インビボおよびインビトロ実験用グシュカン(GSK)顆粒の調製

このプロトコルは、インビボ研究のための顆粒の働く溶液の調製、ならびにインビトロ実験用の顆粒含有血清の調製を施設化する。この手法の利点の 1 つは、実験のために作成する材料や動物のコストが低いため、この方法を簡単に繰り返すことができる点です。まず、個々の50ミリリットルチューブに8グラム、16グラム、24グラムのグシュカン(GSK)顆粒を加えます。

各チューブに48ミリリットルの水を加え、チューブを振って顆粒を完全に溶解します。次に、ビタミンD3を添加した炭酸カルシウム1.6錠を別の50ミリリットルチューブに入れ、48ミリリットルの生理食塩水に錠剤を振るで溶解する。溶液の胃内投与のために、最初に穏やかに、しかししっかりと手動で1ヶ月の女性、C57ブラック6マウスを2〜3分間拘束する。
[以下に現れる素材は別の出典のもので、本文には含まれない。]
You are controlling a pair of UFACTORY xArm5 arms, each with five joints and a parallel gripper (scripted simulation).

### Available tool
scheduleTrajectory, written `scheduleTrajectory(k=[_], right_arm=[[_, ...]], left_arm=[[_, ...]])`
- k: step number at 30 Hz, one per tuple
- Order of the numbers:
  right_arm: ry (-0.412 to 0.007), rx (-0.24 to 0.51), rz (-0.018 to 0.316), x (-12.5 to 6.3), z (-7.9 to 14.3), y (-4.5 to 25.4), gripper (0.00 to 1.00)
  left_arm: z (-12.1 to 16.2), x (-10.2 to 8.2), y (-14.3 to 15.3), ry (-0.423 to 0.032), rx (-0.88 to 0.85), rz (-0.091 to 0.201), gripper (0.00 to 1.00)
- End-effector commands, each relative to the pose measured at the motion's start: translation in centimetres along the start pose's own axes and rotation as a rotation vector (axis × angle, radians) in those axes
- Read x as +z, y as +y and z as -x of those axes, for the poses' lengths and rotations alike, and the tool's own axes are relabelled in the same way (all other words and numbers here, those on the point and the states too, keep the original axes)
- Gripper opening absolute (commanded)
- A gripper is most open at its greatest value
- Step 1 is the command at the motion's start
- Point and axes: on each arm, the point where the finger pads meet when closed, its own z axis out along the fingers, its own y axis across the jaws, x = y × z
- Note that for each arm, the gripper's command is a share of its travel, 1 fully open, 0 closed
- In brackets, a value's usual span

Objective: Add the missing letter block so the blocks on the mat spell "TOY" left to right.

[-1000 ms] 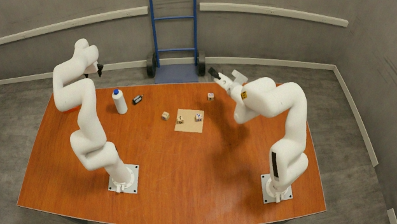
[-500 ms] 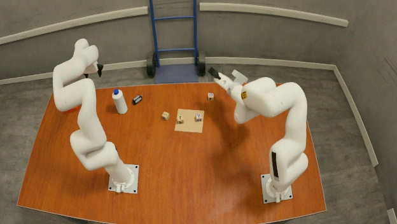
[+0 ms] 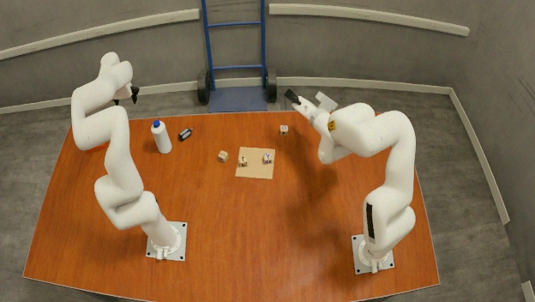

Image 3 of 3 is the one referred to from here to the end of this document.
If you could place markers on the white plastic bottle with blue cap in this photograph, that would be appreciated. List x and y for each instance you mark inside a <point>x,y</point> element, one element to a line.
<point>161,137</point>

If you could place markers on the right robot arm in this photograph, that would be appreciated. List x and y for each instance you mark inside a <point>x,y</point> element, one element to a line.
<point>356,129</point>

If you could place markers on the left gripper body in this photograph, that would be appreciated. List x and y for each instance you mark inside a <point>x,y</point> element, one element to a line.
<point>123,93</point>

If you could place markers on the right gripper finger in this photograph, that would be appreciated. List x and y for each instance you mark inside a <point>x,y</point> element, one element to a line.
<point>291,95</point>

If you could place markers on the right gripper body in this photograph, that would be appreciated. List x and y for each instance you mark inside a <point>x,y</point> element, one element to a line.
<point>306,108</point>

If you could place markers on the tan square mat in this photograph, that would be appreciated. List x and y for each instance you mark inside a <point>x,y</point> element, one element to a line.
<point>256,167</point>

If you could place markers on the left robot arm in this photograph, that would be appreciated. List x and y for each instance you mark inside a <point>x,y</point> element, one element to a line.
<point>122,185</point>

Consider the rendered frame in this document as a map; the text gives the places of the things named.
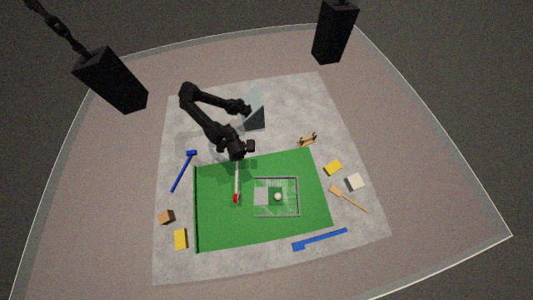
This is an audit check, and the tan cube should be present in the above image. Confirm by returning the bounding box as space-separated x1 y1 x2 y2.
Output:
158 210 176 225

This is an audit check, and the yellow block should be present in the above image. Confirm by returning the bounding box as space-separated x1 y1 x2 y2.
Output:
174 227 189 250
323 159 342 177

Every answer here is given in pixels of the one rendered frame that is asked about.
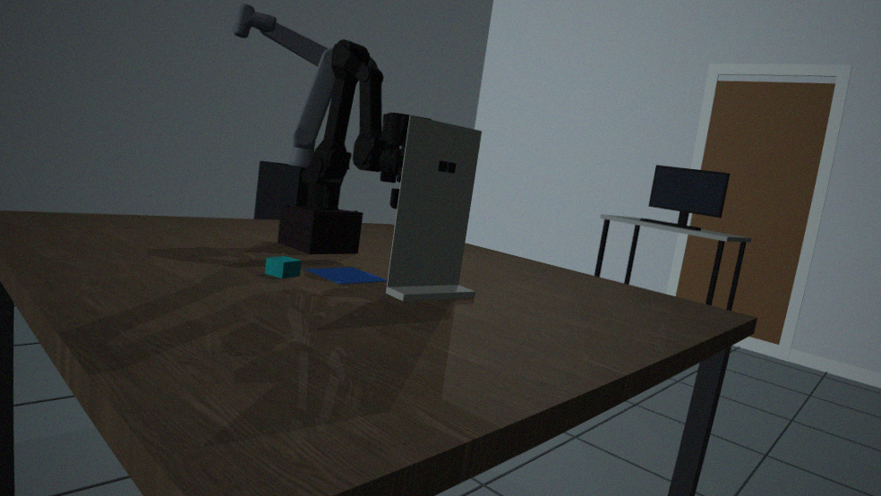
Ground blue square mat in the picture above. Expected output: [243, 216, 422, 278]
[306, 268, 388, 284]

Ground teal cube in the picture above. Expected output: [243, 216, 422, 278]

マウスが落ち着いたら、GSK顆粒の1つの作業溶液の0.24ミリリットルで40ミリメートル、番号12のガバジ針をロードし、針の抵抗が感じられるまで口の片側を通してマウスにガビンジ針を置き、針が胃に達したことを示します。動物に働く解決の全体の容積を注入する。次に、ガバジ針を引き込み、他のマウスがGSKを投与されている間にマウスをケージに戻してから、同じように各マウスに0.24ミリリットルの炭酸カルシウムとビタミンD3溶液を注入する。

GSK含有血清採取については、ちょうど実証したように、適切な濃度のGSKをガビンジによってラットに送達した後、最後のGSK顆粒投与の1時間後につまみつまみへの応答の欠如を確認する。腹部の皮膚と腹膜切開を行い、腹部を胸郭の底に露出させます。ティッシュペーパーを使用して腹部大動脈の結合組織を取り除き、血管をはっきりと露出させ、大動脈から血液を引き出すために22ゲージの針を装備した10ミリリットルの注射器を使用する。

血液を無菌15ミリリットルチューブに移し、チューブを室温で30〜60分間直立させます。血液が凝固したら、チューブを遠心分離して血清を分離し、最大6匹のラットの血清をすべて新しい50ミリリットルチューブに移します。56°Cの水浴で血清成分を30分間不活性化する前に、セラを混ぜるためにチューブを振ります。

その後、0.22マイクロメートルサイズの親水性ポリエーテルスルホンシリンジフィルターを通して、血清をマイナス80°Cで最長1年間濾過します。インビトロ骨切皮新生の場合、L-グルタミン、リボヌクレオシド、およびデオキシリボヌクレオシドを添加した最小イーグル培地を1対4の比率でGSK含有血清の3用量を希釈する。96ウェルプレートの骨髄マクロファージ培養液の各ウェルに各希釈液の200マイクロリットルを加えます。

次に、マクロファージコロニー刺激因子と核因子-κBリガンドの受容体活性化剤を用いて各々を刺激することにより、破骨細胞生成を開始する。インビトロ骨芽細胞化の場合、24ウェルプレートの骨間葉系幹細胞培養液の各ウェルに希釈GSK含有血清を2ミリリットル加える。マイクロコンピュータ断層撮影の結果は、卵巣切除マウスが生理的制御マウスと比較して有意な骨損失を示すことを示している。

GSK顆粒処理の90日間の介入は、骨髄密度を大幅に増加させます, 特に中用量GSK処理動物で.GSK顆粒処理はまた、骨膜骨数の増加、総体積に対する骨容積、および骨骨の厚さをもたらすが、骨-骨骨分離の減少をもたらす。酒石耐性酸ホスファターゼ(TRAP)染色は、コントロール動物と比較して卵巣切除マウスの破骨細胞数の増加を明らかにし、GSK顆粒治療は卵巣切除動物と比較してTRAP陽性破骨細胞分化を減少させる。

GSK顆粒含有血清はまた、対照動物から採取された血清と比較してTRAP陽性破骨細胞の数を減少させる。腹部大動脈への針の正常な浸透は、各ラットから十分な量の血液が収穫されることを保証するために重要です。この方法の実行に成功すると、15〜20ミリメートルの血液の蓄積を割り当て、インビトロ実験に使用するのに十分な材料を与える必要があります。